C'est sans doute pour des raisons de durée que les 14 minutes de son court ne s'ajoutèrent pas au 107 minutes de la version finale. Il était pourtant tout à fait digne des autres et ne rompait en rien la tonalité générale.
C'est à partir d'un scénario original encore écrit avec Papousek qu'il tourne Éclairage intime.
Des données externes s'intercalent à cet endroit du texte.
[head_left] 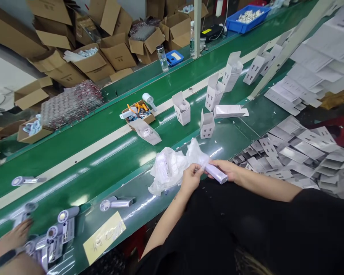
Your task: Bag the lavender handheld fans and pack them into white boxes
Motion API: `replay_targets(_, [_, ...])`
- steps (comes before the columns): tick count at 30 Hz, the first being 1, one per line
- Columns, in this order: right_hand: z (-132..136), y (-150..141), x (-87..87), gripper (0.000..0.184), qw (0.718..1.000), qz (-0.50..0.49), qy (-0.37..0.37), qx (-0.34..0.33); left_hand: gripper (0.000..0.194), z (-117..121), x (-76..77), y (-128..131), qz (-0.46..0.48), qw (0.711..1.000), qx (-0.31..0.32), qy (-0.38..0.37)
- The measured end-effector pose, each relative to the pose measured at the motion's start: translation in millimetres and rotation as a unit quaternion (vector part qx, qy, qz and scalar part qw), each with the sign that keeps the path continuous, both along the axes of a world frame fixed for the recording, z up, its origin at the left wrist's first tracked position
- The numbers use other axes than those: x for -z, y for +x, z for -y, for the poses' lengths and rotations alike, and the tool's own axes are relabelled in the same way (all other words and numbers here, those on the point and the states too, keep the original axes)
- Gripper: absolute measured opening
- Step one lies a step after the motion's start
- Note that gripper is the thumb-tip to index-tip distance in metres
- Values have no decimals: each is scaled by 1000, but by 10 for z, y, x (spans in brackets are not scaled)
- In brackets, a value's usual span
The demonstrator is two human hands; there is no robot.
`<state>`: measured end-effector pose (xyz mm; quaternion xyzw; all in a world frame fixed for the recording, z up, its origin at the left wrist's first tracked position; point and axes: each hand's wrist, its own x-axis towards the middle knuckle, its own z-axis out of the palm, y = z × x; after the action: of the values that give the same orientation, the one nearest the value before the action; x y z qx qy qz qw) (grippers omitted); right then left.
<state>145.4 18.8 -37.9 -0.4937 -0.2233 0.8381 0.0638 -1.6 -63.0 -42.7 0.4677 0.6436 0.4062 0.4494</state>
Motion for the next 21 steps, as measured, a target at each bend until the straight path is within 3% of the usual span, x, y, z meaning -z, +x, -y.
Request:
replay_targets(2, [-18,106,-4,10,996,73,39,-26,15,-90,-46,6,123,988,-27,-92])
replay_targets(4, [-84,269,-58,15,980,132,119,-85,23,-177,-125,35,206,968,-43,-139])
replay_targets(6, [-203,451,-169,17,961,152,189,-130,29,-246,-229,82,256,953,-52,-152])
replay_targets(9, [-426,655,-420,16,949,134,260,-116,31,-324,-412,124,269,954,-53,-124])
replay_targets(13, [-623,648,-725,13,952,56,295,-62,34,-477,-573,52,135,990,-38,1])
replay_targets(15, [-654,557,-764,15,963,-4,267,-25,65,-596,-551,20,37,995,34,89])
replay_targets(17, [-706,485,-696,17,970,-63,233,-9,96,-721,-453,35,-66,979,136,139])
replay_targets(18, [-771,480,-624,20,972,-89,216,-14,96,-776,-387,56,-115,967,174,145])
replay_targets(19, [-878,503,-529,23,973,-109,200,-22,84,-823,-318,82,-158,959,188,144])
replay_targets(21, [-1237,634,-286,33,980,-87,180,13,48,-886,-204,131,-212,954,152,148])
Le film est emblématique, et, presque plus que les films de Forman, va représenter pour les spectateurs étrangers la quintessence de l'esprit du jeune cinéma tchèque.
Le cadre – une maison dans un village -, les personnages – deux amis musiciens, l'un campagnard, l'autre pragois, et leurs proches, femme, fiancée, enfants, beaux-parents -, les situations – un enterrement, la répétition d'un quartette à cordes, un repas dominical, une soûlerie entre hommes -, tout repose sur la description d'un petit univers clos, vu de plain-pied, quasiment sans recul, sinon les quelques regards amusés que porte parfois sur lui la fille de la ville (Vera Kresadlova, belle actrice vue chez Forman et qu'on reverra chez Menzel).
Il s'agit de la même petite musique qui résonnait dans L'As de pique, faite de moments faibles, d'instants non accentués, de creux narratifs, entre le je-ne-sais-quoi et le presque-rien.
Musique extrêmement délicate, dont la modulation nécessite d'être pleinement tenue, sous peine de verser dans l'imperceptible. Mais Passer possède la totale maîtrise de ce registre : depuis la répétition initiale de l'orchestre symphonique jusqu'à la dégustation finale de la liqueur-faite-maison, chaque plan capte la vibration exacte de la durée suspendue. Un jeu de grimaces avec un enfant, une poule blanche perchée sur une voiture et qui refuse d'en descendre, une cohorte de porteurs de cercueils urinant de concert le long d'un mur, une cuisse de poulet circulant d'une assiette à l'autre : de cette succession de moments minuscules pourrait naître l'ennui ; Passer en fait une suite d'épiphanies, un petit miracle d'équilibre, qui fut salué comme tel, lors de la sortie du film en France, au dé-but de 1967.
Ayant choisi l'exil, Passer ne trouva pas aux États-Unis le climat propice à l'éclosion de nouveaux films de ce calibre.
S'il parvint, les premières années, à tourner régulièrement – cinq titres en dix ans, c'est plus que son ami Forman -, ni Né pour vaincre (Born to Win, 1971), ni La Loi et le désordre (Law and Disorder, 1974), ni Le Désir et la corruption (Ace Up My Sleeve, 1976), ni Banco à Las Vegas (Silver Bears, 1978), ni La Blessure (Cutter's Way, 1981), ne dépassèrent le niveau hollywoodien habituel.
Passer s'était parfaitement adapté à son nouveau territoire, mais plus rien de ce qui constituait sa spécificité ne substituait dans ces produits agréablement formatés, peu mémorables, malgré leurs acteurs, Robert De Niro, Ernest Borgnine, Jeff Bridges, Karen Black. Rien de ce qu'il a réalisé depuis – son dernier titre, Nomad, date de 2005 – n'est parvenu jusqu'ici, ce qui n'est pas un signe d'excellence. Au moins restera-t-il dans l'histoire comme l'auteur d'un des meilleurs films du printemps tchèque, ce qui n'est pas rien.